TASK INSTRUCTIONS ->
Please write out exactly the lines of the data below from the line holding "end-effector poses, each" through the line holding "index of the", and leave out the rest.

SOURCE DATA ->
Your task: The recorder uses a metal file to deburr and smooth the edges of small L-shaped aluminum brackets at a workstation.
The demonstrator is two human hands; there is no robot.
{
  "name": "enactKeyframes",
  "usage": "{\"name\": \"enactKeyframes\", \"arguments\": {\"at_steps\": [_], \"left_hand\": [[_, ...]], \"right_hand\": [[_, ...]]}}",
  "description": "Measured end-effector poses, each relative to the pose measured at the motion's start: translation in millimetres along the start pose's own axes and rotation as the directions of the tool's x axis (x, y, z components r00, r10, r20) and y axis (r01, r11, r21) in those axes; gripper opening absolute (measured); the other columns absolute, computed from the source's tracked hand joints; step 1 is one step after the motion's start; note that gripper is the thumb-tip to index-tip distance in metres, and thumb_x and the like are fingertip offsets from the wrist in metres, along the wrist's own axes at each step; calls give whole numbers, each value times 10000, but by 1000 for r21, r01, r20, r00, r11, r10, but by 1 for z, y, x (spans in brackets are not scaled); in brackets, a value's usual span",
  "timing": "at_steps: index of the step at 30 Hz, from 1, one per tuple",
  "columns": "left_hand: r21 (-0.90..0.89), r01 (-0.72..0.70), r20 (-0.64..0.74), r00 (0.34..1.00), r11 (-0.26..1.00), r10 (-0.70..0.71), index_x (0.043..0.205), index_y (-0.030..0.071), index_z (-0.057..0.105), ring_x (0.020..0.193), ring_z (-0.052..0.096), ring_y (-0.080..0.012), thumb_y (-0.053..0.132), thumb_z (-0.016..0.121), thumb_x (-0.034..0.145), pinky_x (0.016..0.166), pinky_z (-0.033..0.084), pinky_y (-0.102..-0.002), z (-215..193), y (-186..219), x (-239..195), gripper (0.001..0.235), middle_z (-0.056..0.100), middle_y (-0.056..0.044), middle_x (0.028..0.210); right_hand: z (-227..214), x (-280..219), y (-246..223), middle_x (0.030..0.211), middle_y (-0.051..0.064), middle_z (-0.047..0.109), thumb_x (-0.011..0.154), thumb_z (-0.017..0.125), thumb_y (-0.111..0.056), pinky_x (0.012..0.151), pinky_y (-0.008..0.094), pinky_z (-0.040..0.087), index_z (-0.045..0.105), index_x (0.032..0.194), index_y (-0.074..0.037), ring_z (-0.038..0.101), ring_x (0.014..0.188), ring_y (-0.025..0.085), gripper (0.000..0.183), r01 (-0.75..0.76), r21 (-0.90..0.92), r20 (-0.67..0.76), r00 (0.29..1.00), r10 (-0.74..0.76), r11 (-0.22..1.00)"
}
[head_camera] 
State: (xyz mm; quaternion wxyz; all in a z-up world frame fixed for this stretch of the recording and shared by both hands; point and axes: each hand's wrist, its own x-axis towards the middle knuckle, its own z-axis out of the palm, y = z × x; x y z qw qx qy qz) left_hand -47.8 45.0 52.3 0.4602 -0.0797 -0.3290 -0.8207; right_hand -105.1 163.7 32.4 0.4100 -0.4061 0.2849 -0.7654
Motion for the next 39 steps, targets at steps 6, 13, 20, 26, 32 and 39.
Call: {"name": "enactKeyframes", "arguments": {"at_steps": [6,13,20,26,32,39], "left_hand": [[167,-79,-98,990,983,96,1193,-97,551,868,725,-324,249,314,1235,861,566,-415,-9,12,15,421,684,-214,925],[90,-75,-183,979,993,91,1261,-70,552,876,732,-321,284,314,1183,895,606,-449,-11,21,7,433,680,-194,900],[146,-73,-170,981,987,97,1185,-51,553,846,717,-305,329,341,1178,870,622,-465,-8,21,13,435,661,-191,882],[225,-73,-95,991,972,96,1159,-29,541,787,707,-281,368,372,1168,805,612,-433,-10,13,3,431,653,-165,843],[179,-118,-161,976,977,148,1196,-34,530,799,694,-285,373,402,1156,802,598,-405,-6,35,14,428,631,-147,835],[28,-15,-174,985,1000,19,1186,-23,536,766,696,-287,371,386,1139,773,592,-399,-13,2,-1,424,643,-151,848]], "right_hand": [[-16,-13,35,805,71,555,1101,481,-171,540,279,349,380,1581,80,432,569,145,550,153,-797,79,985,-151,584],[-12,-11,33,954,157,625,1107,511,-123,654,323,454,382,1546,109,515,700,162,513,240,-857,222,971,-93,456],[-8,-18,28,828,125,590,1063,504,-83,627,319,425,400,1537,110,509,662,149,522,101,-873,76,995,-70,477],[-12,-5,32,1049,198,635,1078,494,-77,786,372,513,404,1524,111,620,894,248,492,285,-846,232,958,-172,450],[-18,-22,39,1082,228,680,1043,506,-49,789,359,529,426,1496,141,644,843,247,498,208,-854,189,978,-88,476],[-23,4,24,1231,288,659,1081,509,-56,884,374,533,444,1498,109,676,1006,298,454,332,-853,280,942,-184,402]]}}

RESULT OF THE EXERCISE ->
  "description": "Measured end-effector poses, each relative to the pose measured at the motion's start: translation in millimetres along the start pose's own axes and rotation as the directions of the tool's x axis (x, y, z components r00, r10, r20) and y axis (r01, r11, r21) in those axes; gripper opening absolute (measured); the other columns absolute, computed from the source's tracked hand joints; step 1 is one step after the motion's start; note that gripper is the thumb-tip to index-tip distance in metres, and thumb_x and the like are fingertip offsets from the wrist in metres, along the wrist's own axes at each step; calls give whole numbers, each value times 10000, but by 1000 for r21, r01, r20, r00, r11, r10, but by 1 for z, y, x (spans in brackets are not scaled); in brackets, a value's usual span",
  "timing": "at_steps: index of the step at 30 Hz, from 1, one per tuple",

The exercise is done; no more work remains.